(Task to complete): The required lines are those that contain "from"; pull them out of the data and copy them.

(Raw data):
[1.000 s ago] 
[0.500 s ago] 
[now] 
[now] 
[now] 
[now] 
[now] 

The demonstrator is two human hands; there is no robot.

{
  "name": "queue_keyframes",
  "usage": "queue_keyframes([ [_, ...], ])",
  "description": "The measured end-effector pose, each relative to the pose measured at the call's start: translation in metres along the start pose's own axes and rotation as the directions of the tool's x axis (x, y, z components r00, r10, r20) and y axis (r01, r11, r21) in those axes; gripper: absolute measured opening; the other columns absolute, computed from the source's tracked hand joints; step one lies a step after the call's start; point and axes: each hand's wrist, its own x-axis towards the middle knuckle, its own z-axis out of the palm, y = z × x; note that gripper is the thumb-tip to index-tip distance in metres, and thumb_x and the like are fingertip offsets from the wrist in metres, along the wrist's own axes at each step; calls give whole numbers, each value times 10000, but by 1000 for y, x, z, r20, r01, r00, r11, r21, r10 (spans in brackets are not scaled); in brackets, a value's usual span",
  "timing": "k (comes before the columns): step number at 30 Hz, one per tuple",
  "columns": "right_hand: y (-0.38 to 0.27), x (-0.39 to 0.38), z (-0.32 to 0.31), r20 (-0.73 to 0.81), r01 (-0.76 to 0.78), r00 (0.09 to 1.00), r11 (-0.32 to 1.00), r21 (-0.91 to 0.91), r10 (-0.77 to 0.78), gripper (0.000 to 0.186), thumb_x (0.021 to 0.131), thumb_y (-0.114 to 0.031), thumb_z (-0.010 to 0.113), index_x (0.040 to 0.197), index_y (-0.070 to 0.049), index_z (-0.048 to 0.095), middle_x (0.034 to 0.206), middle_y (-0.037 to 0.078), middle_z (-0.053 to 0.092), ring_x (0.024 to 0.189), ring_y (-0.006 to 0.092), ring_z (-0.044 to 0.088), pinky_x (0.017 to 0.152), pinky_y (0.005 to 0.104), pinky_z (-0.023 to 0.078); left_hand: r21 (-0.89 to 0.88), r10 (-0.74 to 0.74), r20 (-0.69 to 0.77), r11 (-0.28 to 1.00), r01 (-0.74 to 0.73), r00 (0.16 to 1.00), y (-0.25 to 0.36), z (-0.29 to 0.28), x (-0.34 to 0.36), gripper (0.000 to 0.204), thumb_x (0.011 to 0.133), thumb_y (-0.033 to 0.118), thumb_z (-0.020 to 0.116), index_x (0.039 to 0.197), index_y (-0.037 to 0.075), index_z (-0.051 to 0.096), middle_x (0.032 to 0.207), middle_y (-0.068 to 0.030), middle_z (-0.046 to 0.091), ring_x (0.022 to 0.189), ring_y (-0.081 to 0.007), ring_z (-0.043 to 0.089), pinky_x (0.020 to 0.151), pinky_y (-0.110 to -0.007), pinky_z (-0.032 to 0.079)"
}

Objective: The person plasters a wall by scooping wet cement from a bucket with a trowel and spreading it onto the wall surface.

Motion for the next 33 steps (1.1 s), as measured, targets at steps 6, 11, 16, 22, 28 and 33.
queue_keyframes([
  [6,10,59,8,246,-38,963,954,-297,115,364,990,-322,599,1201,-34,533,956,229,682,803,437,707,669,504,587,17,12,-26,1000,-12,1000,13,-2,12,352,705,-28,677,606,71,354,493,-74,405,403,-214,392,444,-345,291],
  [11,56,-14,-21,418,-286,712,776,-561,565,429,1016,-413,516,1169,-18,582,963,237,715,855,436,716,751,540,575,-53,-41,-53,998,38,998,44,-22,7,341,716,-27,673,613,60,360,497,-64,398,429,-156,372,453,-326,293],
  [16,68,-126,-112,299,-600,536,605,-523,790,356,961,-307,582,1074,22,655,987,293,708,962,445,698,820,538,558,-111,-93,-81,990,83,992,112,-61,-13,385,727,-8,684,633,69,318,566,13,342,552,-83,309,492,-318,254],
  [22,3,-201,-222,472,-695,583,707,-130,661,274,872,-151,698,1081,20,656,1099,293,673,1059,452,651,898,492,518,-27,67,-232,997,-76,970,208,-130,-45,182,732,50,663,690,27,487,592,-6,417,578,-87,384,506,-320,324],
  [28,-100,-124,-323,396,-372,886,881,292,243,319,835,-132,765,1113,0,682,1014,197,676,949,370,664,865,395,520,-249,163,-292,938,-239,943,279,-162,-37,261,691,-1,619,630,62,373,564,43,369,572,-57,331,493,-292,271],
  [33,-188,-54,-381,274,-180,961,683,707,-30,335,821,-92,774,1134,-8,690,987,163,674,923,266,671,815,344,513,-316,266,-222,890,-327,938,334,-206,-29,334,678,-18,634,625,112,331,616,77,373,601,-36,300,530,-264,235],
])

(Response to this task):
  "description": "The measured end-effector pose, each relative to the pose measured at the call's start: translation in metres along the start pose's own axes and rotation as the directions of the tool's x axis (x, y, z components r00, r10, r20) and y axis (r01, r11, r21) in those axes; gripper: absolute measured opening; the other columns absolute, computed from the source's tracked hand joints; step one lies a step after the call's start; point and axes: each hand's wrist, its own x-axis towards the middle knuckle, its own z-axis out of the palm, y = z × x; note that gripper is the thumb-tip to index-tip distance in metres, and thumb_x and the like are fingertip offsets from the wrist in metres, along the wrist's own axes at each step; calls give whole numbers, each value times 10000, but by 1000 for y, x, z, r20, r01, r00, r11, r21, r10 (spans in brackets are not scaled); in brackets, a value's usual span",
Objective: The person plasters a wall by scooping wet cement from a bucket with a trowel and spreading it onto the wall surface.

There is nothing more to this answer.